Я повесила трубку. Однако Лени все равно каким-то образом добыла приглашение на съемки, видимо используя авторитет своего режиссера. Пришли все, кто хоть что-то значил в Берлине. И все сгорали от любопытства. «УФА» уже и так подняла переполох – беспокойство по поводу ужасающего краха американского фондового рынка, известного как Черный вторник, привело в панику ответственных за исполнение контрактов. Фон Штернбергу урезали сроки и бюджет съемок: согласно контракту, в случае задержки с выпуском фильма в прокат студия «УФА» должна была выплачивать штрафы за каждый день просрочки. Когда крысы из «УФА», как прозвал их фон Штернберг, явились и сказали, что ему нужно ускорить процесс, он орал так, что его вопли слышали все, кто находился на съемочной площадке.
– Не отвлекайте меня такими жалкими проблемами! Фильм нужно снимать последовательно на немецком, затем на английском. Оставьте меня в покое и дайте выполнить задуманное!
Крысы послушались. У них не было выбора. Они вложили в съемки триста шестьдесят тысяч долларов – самый большой бюджет для картины, снятой в Германии. Из этой суммы на мою долю приходился гонорар всего в двадцать тысяч марок – десятая часть того, что получал Яннингс, но сейчас деньги не имели особого значения. Я знала, фон Штернберг задумал для меня гораздо большее, а яростные нападки и бесконечные оскорбления только подпитывают его творческий пыл.

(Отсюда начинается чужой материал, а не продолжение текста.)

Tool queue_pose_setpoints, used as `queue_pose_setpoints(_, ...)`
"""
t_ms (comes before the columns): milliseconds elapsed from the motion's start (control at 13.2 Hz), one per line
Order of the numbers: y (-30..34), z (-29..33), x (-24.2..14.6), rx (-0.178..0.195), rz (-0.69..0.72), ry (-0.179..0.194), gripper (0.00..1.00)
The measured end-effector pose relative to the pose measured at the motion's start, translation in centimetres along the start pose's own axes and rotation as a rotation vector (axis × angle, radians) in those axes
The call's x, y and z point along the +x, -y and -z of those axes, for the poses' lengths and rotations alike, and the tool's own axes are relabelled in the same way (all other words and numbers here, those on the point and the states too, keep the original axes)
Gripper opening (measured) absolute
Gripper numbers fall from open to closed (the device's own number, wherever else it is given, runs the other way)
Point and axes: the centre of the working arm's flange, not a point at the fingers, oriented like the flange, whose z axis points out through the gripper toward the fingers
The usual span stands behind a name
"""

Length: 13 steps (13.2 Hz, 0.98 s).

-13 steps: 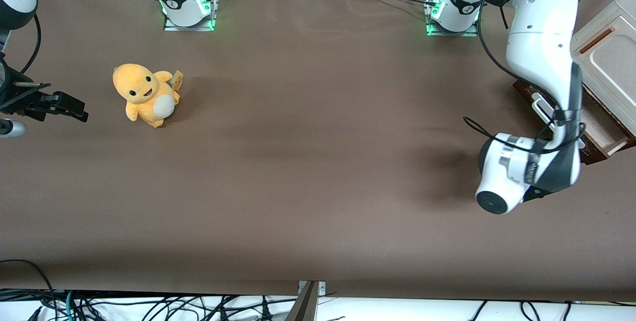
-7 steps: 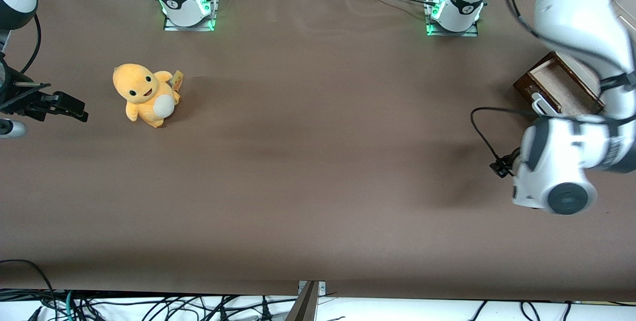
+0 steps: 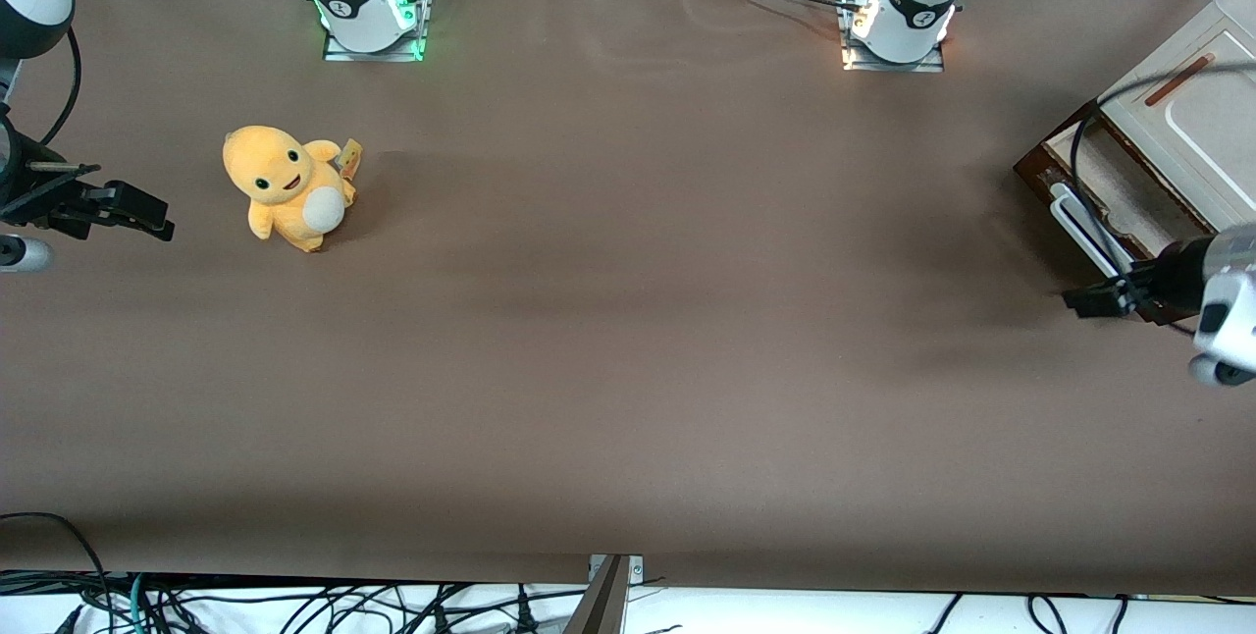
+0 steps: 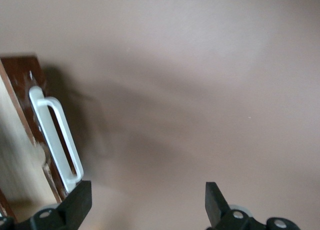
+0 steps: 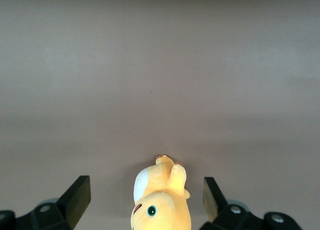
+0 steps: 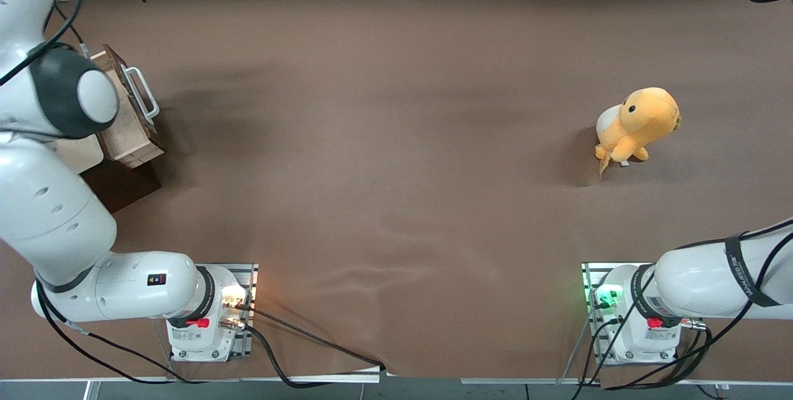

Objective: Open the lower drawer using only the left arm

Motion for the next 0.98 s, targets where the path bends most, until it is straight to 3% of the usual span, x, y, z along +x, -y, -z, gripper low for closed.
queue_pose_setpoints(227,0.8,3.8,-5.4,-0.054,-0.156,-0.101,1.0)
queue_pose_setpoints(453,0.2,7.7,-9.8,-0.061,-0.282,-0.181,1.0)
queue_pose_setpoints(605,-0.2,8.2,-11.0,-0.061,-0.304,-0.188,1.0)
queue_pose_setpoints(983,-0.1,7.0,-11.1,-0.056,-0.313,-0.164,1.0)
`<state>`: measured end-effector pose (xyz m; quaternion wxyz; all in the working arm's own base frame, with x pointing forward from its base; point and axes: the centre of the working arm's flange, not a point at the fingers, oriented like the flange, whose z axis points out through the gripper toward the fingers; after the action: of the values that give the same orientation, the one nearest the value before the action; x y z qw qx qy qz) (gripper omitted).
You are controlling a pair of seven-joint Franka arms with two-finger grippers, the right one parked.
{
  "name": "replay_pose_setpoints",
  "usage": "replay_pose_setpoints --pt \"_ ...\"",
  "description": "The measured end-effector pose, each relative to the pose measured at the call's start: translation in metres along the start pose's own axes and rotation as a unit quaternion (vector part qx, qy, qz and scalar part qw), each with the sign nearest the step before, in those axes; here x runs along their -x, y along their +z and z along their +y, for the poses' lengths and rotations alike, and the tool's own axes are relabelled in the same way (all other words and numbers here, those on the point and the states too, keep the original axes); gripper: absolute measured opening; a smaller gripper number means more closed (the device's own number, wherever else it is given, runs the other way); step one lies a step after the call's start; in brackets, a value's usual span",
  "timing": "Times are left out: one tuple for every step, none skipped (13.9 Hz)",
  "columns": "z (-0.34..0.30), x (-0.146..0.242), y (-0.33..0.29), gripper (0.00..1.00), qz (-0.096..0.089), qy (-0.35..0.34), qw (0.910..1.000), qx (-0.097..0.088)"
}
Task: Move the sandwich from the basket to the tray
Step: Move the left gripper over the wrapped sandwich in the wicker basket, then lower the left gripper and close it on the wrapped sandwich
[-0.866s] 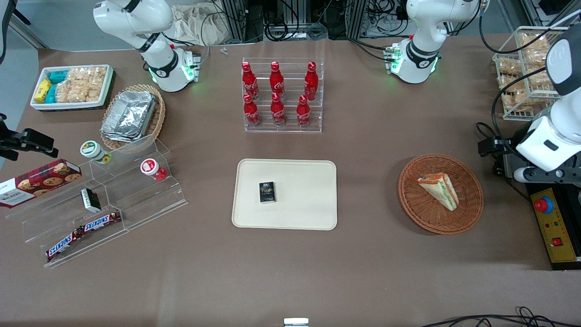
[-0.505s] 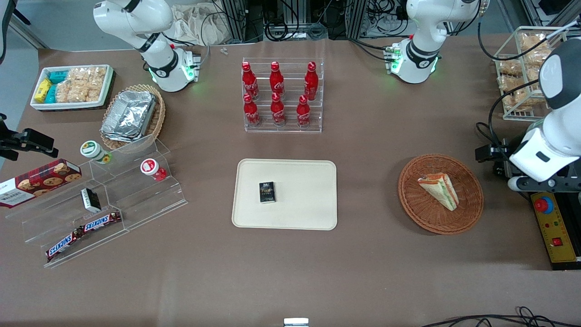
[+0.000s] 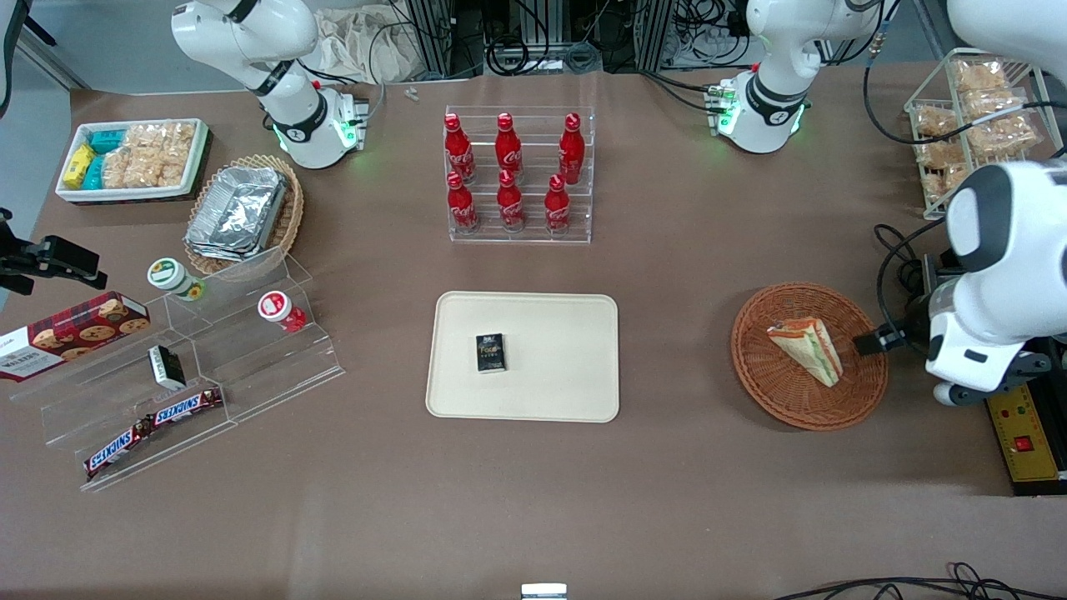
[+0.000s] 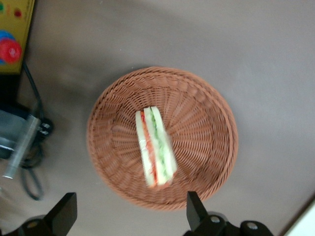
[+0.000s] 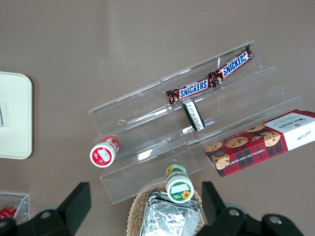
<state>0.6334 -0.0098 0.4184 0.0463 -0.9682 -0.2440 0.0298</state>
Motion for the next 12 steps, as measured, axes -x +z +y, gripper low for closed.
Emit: replay_pose_setpoints --pt "0.002 0.002 0.017 1.00 0.008 -0.047 0.9988 0.006" --pt "0.005 0.004 0.033 1.00 0.015 -0.088 0.9959 0.013" --pt "0.007 0.008 0.048 1.00 0.019 -0.119 0.9926 0.018" --pt "0.007 0.013 0.062 1.00 0.015 -0.137 0.9903 0.017" --pt "0.006 0.018 0.075 1.00 0.009 -0.146 0.9892 0.013" --pt "0.005 0.022 0.085 1.00 0.006 -0.151 0.9885 0.011" --pt "0.004 0.025 0.092 1.00 0.004 -0.154 0.9881 0.010" --pt "0.003 0.028 0.099 1.00 0.002 -0.155 0.9879 0.009" --pt "0.002 0.030 0.104 1.00 0.001 -0.156 0.9878 0.008" --pt "0.001 0.032 0.109 1.00 0.000 -0.156 0.9877 0.008" --pt "0.000 0.034 0.115 1.00 -0.003 -0.156 0.9877 0.006" --pt "0.000 0.036 0.121 1.00 -0.004 -0.156 0.9877 0.005"
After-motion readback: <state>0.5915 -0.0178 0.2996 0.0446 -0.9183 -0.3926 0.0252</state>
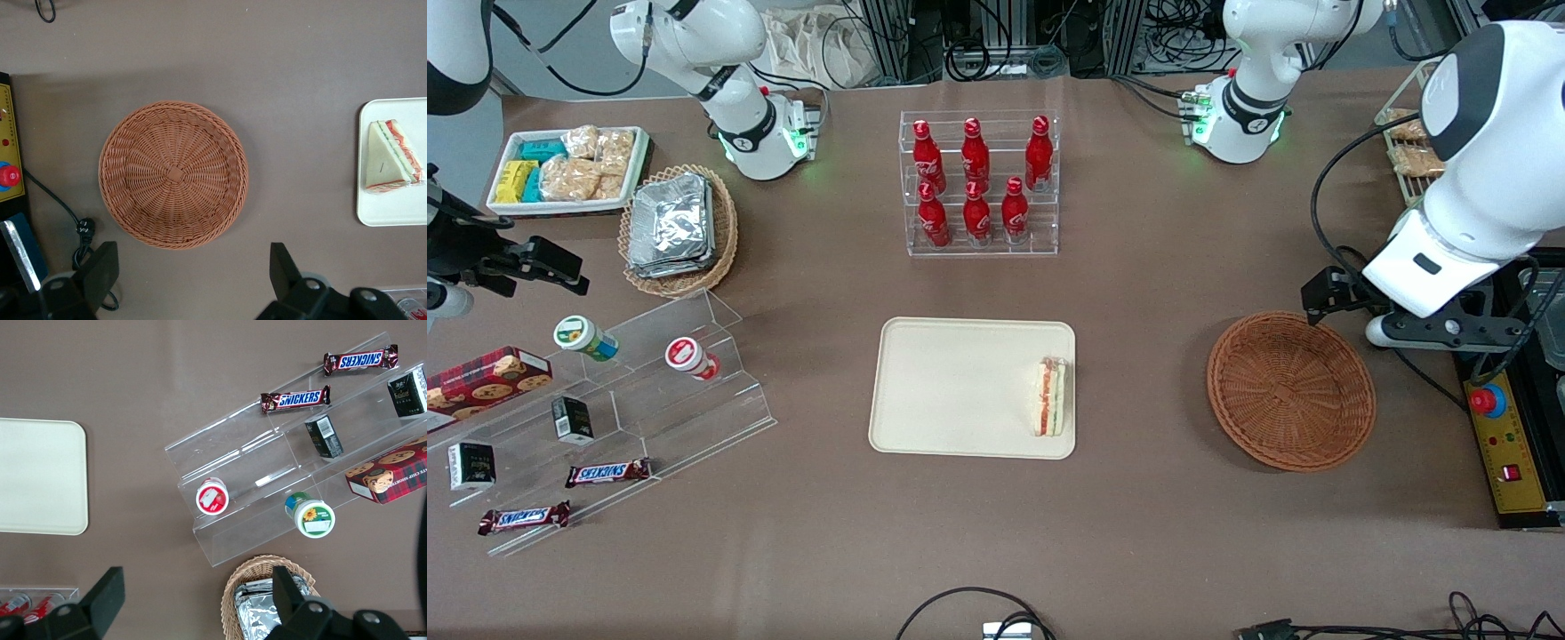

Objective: Place sandwich from basket to tray

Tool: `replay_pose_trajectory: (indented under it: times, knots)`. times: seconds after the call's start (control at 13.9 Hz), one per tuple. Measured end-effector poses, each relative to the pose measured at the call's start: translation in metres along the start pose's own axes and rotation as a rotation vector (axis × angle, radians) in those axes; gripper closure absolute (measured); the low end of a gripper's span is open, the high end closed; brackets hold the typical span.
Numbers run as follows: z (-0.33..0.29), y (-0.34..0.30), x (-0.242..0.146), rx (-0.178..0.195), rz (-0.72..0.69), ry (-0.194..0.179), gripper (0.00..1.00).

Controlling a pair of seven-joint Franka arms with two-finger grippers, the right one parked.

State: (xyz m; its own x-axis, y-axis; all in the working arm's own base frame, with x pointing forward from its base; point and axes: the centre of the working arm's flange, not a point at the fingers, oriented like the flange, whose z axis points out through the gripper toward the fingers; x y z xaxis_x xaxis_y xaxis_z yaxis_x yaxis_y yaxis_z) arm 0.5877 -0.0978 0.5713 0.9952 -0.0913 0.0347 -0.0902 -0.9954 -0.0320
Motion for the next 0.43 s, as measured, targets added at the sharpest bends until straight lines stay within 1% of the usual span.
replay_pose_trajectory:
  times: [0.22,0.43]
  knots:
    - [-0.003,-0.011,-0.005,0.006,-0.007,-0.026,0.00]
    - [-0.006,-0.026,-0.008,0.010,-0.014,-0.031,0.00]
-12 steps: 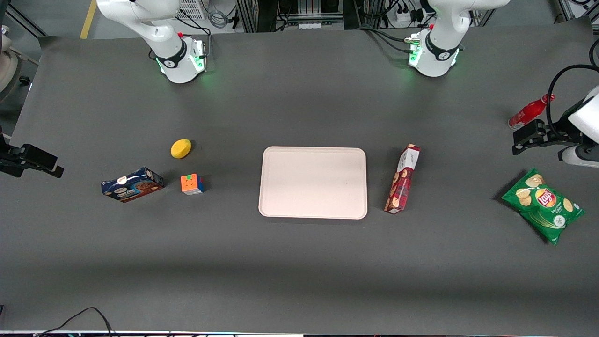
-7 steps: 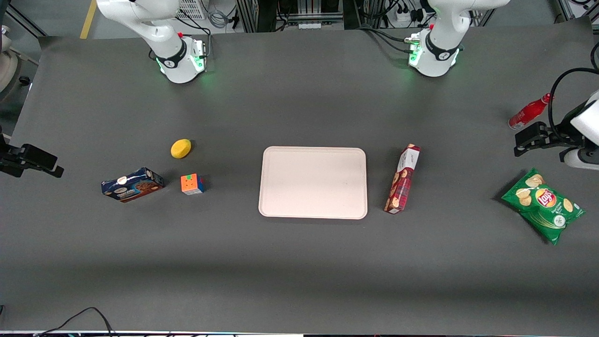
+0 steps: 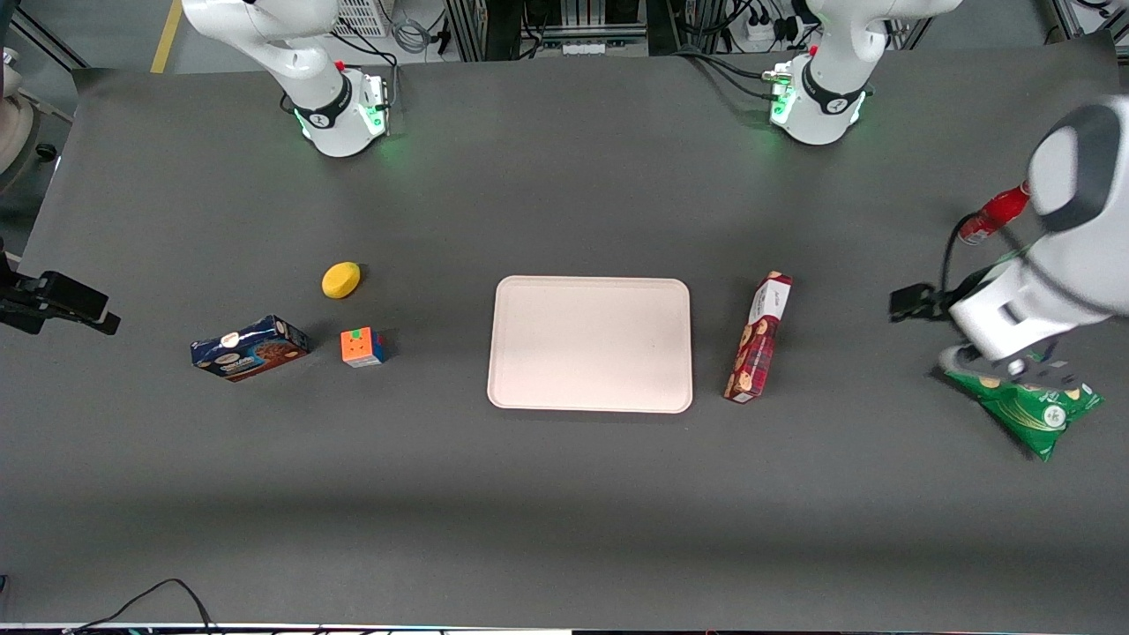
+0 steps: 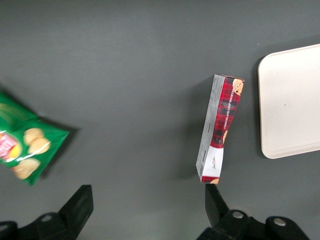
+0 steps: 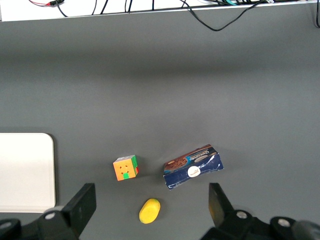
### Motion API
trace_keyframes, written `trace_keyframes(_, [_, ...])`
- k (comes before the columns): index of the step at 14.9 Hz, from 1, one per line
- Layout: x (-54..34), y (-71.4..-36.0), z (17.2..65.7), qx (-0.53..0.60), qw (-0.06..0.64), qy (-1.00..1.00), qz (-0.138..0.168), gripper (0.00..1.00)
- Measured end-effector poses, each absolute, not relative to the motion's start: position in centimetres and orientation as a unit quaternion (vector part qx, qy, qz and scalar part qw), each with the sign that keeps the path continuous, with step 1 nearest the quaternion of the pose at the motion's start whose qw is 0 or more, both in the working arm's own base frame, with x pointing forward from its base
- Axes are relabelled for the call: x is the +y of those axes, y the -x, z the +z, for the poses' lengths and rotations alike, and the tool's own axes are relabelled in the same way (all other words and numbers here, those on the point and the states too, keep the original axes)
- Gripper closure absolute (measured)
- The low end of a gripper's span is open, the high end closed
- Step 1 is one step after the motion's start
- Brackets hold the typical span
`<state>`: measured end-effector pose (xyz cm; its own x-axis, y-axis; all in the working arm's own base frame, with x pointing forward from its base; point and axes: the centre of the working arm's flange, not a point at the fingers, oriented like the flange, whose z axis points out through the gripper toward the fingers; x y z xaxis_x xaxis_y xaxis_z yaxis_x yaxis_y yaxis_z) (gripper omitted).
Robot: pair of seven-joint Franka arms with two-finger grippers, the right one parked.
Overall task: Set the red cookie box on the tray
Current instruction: 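Move the left gripper over the red plaid shortbread box and lower, then close the left gripper on the top of the shortbread box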
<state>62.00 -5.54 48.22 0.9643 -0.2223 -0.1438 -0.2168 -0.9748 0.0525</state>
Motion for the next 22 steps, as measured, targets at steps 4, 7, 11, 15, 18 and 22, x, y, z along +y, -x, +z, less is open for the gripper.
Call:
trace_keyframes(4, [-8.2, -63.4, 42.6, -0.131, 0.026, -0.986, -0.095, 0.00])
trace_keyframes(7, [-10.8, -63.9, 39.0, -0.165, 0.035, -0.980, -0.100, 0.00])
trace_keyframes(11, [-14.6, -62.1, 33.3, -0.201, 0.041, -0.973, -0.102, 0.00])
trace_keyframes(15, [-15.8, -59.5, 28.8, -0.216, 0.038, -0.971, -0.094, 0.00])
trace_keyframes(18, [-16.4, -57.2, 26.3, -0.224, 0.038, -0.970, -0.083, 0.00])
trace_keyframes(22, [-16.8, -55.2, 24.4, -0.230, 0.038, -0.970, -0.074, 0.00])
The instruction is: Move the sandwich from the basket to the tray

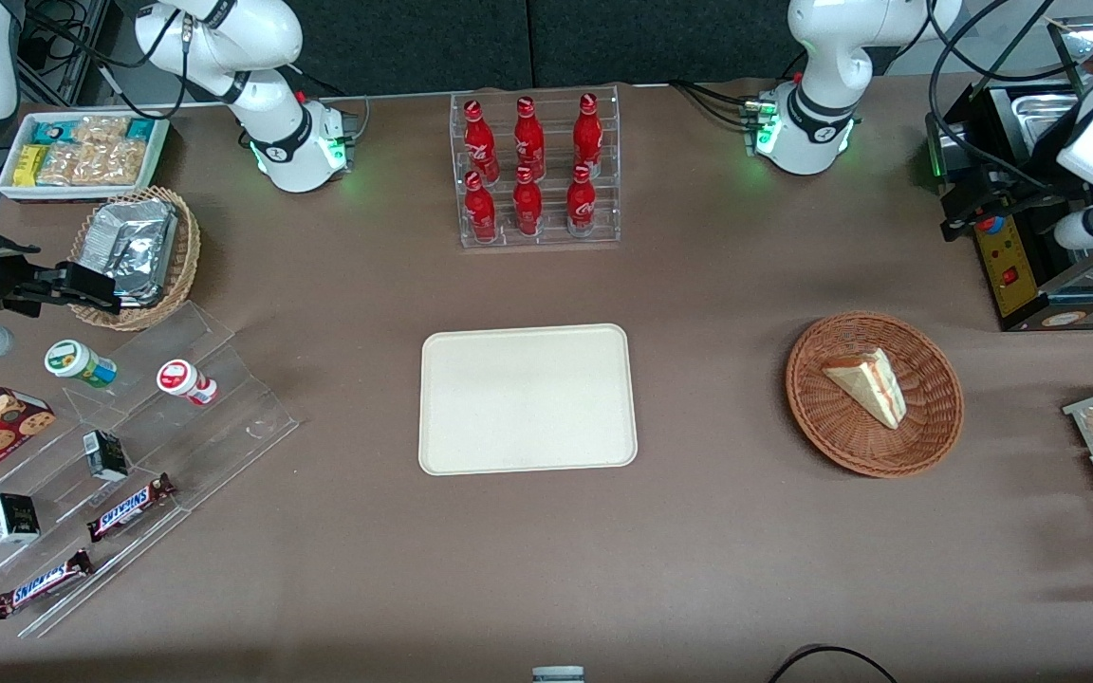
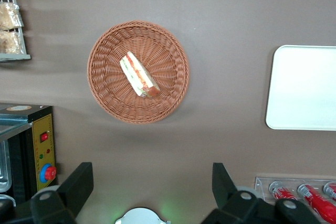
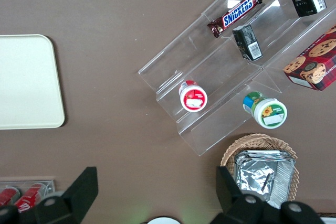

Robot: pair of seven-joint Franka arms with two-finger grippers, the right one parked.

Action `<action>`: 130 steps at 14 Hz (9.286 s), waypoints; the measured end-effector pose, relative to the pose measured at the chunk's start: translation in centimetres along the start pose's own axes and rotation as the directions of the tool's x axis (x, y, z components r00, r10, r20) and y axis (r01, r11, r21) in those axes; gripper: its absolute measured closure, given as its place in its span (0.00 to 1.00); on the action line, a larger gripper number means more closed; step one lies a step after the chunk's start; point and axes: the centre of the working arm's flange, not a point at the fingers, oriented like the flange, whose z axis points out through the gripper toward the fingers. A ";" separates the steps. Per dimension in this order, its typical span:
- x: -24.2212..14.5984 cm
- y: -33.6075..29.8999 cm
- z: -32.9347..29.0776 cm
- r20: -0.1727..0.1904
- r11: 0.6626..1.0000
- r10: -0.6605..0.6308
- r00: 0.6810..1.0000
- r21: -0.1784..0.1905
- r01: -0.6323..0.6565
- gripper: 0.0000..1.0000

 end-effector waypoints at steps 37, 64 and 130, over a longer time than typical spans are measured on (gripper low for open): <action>2.0 -5.9 38.5 -0.071 0.778 -0.628 0.775 -0.075 0.624 0.00; 2.7 11.0 22.6 -0.002 0.937 -0.348 0.937 0.038 0.348 0.85; 3.0 1.0 3.1 0.039 0.990 -0.131 0.991 0.053 0.129 0.00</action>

Я обнаружила, что злость является определяющей чертой его характера. В нем ее накопилось с избытком – наследие трудного прошлого, которым он делился со мной и Руди во время совместных ужинов в нашей квартире. Часто фон Штернберг присоединялся к нам после изнурительного дня съемок, как потерянная душа, ищущая прибежища. Злость на отца, который бил его и пренебрегал им; злость на лишения детских лет в Австрии, где из-за плохого питания он перестал расти; злость на то, что в юности, живя в Америке, он был вынужден браться за любую работу и наниматься в подмастерья к режиссерам, которые, как он считал, не годились даже на то, чтобы подметать обрезки пленки с пола. Но больше всего он злился на самого себя – за то, что все время жаждал большего, чем имел.
Я понимала. Для меня он был гением. Я сделала своей миссией давать ему утешение, предвосхищать все его нужды, начиная с гуляша, который мы ели между дублями вместо обеда, и заканчивая свежезаточенным карандашом, чтобы выправлять сценарий, который он без конца перепроверял; от чашечки дымящегося кофе, чтобы поддержать его на ногах, до неизбежного приглашения меня в постель.